Mesa Verde
"J'ai grimpé une échelle pour entrer dans un salon vieux de mille ans, et pendant une minute j'ai oublié comment parler."
Une cité troglodyte vieille de sept siècles, nichée dans des alcôves de grès au-dessus d'un canyon du Colorado.
Avec Lia, nous avons roulé depuis Cortez, vitres baissées, et le plateau n’a rien laissé deviner jusqu’à ce que, soudain, tout apparaisse : nous nous sommes arrêtés à un belvédère, et Cliff Palace était là, incrusté dans la roche comme s’il y avait poussé. J’avais lu les chiffres avant de venir — environ 150 pièces, 23 kivas, le tout logé dans une seule alcôve de grès — mais aucun chiffre ne vous prépare à vous tenir au bord du canyon et à réaliser que vous regardez un quartier entier. Pas des ruines éparpillées dans un champ, une ville entière, dont le toit est la falaise elle-même.
Nous avons réservé l’une des visites guidées par les rangers, encore proposées en été, de celles où l’on descend un sentier, grimpe une volée d’échelles en bois, puis traverse un tunnel étroit pour se retrouver, littéralement, à l’intérieur d’une habitation. Notre guide, une femme prénommée Dana, avait manifestement donné ce discours cinq cents fois et pourtant, chaque mot semblait sincère — elle a parlé des Ancestral Puebloans qui ont bâti et habité ces alcôves entre environ 600 et 1300 apr. J.-C., cultivant le sommet du plateau et élevant leurs enfants dans des pièces où je pouvais à peine me tenir debout.

Ce qui m’a le plus marqué, ce n’est pas l’ampleur du lieu, mais les empreintes — littéralement, dans une partie du mortier, si l’on sait où regarder. Theodore Roosevelt a fait de ce site le premier parc national des États-Unis créé spécifiquement pour protéger des constructions humaines, dès 1906, et en 1978, l’UNESCO l’a inscrit au patrimoine mondial. Lia, restée silencieuse pendant presque toute la visite, m’a dit ensuite que c’était la première fois qu’un parc naturel la faisait penser à des gens plutôt qu’à un paysage. Elle n’a pas tort. J’ai contemplé beaucoup de canyons dans ma vie ; je ne m’étais encore jamais tenu dans la cuisine de quelqu’un datant de l’an 1200.

Nous avons campé ce soir-là à Morefield, mangé des sandwichs froids achetés dans une station-service de Cortez, et regardé le canyon passer de l’orange au violet, puis disparaître dans la nuit. Dîner minimaliste, meilleure vue que j’aie eue avec un sandwich à la main depuis des années.

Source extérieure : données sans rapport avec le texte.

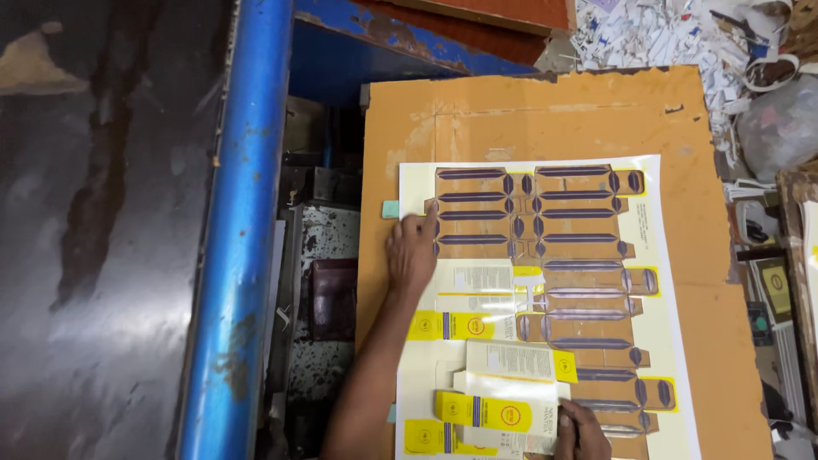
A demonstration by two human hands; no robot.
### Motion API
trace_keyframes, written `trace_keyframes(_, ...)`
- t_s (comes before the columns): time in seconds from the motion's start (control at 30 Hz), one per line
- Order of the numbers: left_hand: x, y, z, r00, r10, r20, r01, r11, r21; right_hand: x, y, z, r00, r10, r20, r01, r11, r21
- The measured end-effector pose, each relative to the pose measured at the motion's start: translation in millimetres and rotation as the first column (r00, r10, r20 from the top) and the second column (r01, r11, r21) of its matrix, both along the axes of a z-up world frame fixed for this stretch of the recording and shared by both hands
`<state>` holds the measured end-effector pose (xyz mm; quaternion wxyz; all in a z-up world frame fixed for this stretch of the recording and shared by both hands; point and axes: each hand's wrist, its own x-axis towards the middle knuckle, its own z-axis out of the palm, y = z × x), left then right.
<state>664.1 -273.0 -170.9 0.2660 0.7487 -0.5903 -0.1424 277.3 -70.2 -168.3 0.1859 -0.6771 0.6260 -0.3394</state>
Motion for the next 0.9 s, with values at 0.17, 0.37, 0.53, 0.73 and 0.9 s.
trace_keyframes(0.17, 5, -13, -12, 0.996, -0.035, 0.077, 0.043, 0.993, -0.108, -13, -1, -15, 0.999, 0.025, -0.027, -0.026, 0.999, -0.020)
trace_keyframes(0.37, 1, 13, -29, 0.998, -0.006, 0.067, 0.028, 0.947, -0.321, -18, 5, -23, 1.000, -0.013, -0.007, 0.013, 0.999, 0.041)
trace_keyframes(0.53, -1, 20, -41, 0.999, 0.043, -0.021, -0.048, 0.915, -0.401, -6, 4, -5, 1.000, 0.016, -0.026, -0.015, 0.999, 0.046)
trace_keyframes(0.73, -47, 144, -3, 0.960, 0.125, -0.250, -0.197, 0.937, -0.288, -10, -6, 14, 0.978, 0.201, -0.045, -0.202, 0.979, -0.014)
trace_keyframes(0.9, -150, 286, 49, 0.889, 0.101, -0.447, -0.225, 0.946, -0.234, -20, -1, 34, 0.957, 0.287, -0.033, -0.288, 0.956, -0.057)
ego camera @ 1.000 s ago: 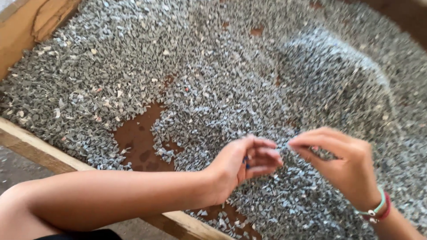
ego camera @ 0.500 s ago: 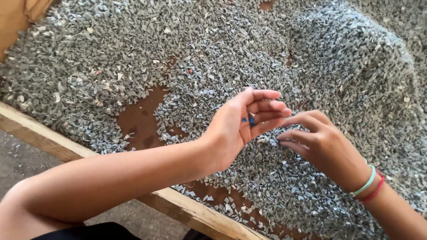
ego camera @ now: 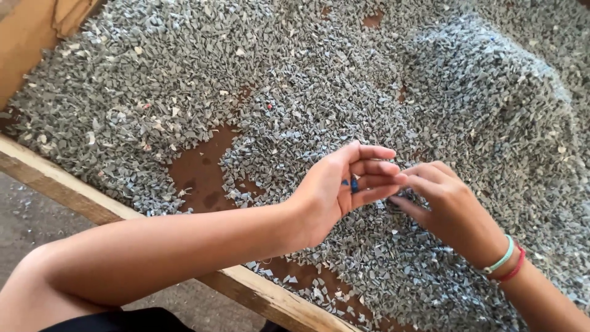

Quand y aller : Visez la fin du printemps jusqu’au début de l’automne — de mai à octobre, c’est la période où les rangers organisent réellement ces visites avec échelles et tunnels à l’intérieur des habitations, et honnêtement, c’est tout l’intérêt du voyage. En hiver, la neige peut fermer les routes du parc : mieux vaut ne pas compter sur un détour improvisé hors saison.